Goal of the exercise: Using the material that follows, output exactly the lines from the one containing "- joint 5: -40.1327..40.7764" through the one containing "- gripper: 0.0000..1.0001", with both ends kept.
>>
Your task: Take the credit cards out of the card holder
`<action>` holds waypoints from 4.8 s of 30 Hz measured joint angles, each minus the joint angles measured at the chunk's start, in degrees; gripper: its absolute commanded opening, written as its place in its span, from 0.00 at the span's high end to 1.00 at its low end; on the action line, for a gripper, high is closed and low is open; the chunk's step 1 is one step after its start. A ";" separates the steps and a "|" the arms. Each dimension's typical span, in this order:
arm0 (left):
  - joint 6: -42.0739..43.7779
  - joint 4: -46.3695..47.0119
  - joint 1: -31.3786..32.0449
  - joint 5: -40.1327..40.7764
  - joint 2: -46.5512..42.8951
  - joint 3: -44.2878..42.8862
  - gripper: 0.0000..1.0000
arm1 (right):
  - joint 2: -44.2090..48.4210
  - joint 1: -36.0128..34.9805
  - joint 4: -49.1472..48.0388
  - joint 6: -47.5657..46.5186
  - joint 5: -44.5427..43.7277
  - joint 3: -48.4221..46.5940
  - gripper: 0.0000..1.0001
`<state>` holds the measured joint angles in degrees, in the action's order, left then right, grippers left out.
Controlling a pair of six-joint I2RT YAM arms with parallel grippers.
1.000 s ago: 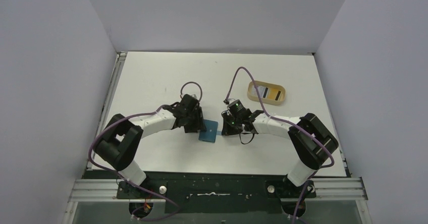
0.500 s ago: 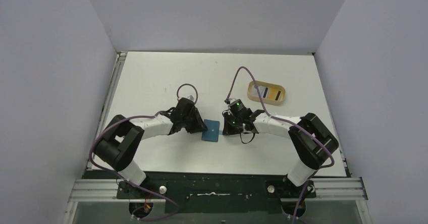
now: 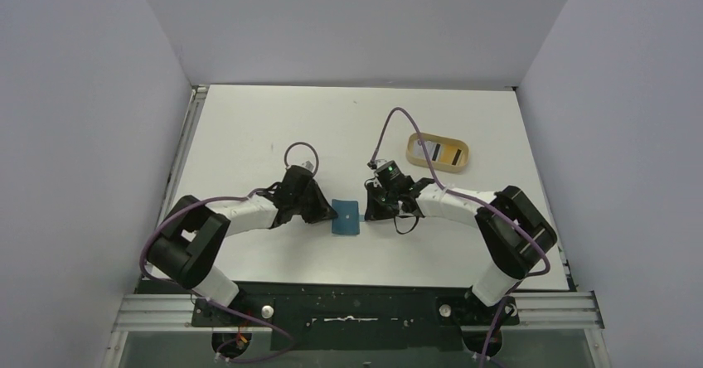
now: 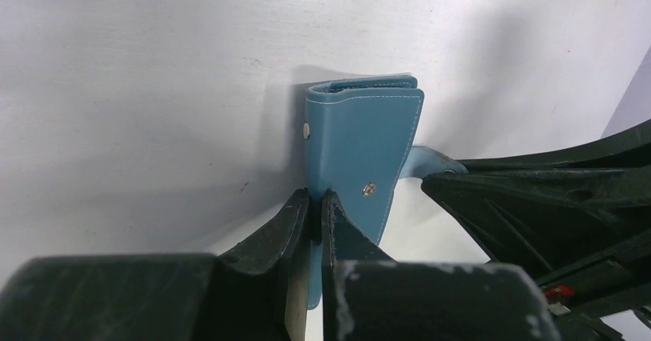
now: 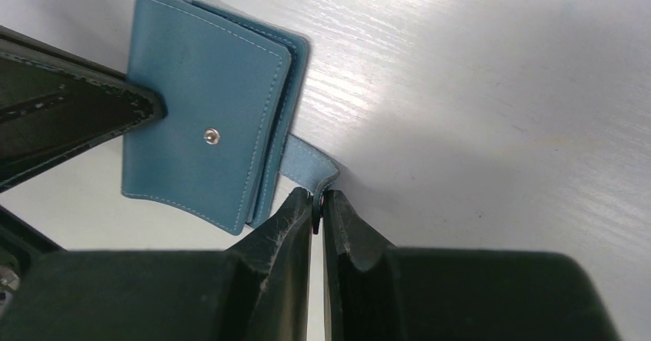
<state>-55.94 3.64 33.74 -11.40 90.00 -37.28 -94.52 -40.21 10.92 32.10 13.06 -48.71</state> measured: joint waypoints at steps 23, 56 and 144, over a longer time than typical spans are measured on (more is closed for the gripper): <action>1.66 -6.71 1.44 2.62 -1.44 -2.05 1.00 | -4.98 -2.27 -0.22 1.70 6.58 -8.09 0.59; 3.43 -8.79 1.88 3.63 -1.49 -2.95 1.00 | -5.44 -4.55 2.36 -0.68 -1.99 -9.53 0.62; 4.63 -12.04 2.67 3.87 -0.92 -4.90 1.00 | -8.55 -13.22 11.45 -8.70 -12.70 -18.47 1.00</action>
<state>-51.31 -8.40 36.40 -7.53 89.08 -42.17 -103.07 -53.43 22.37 23.40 0.36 -67.18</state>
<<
Your solution:
  - joint 5: -40.1327..40.7764
  - joint 2: -46.5512..42.8951
  - joint 3: -44.2878..42.8862
  - gripper: 0.0000..1.0000
arm1 (right):
  - joint 2: -44.2090..48.4210
  - joint 1: -36.0128..34.9805
  - joint 4: -49.1472..48.0388
  - joint 6: -47.5657..46.5186
  - joint 5: -44.5427..43.7277
  - joint 3: -48.4221..46.5940
  - gripper: 0.0000..1.0001

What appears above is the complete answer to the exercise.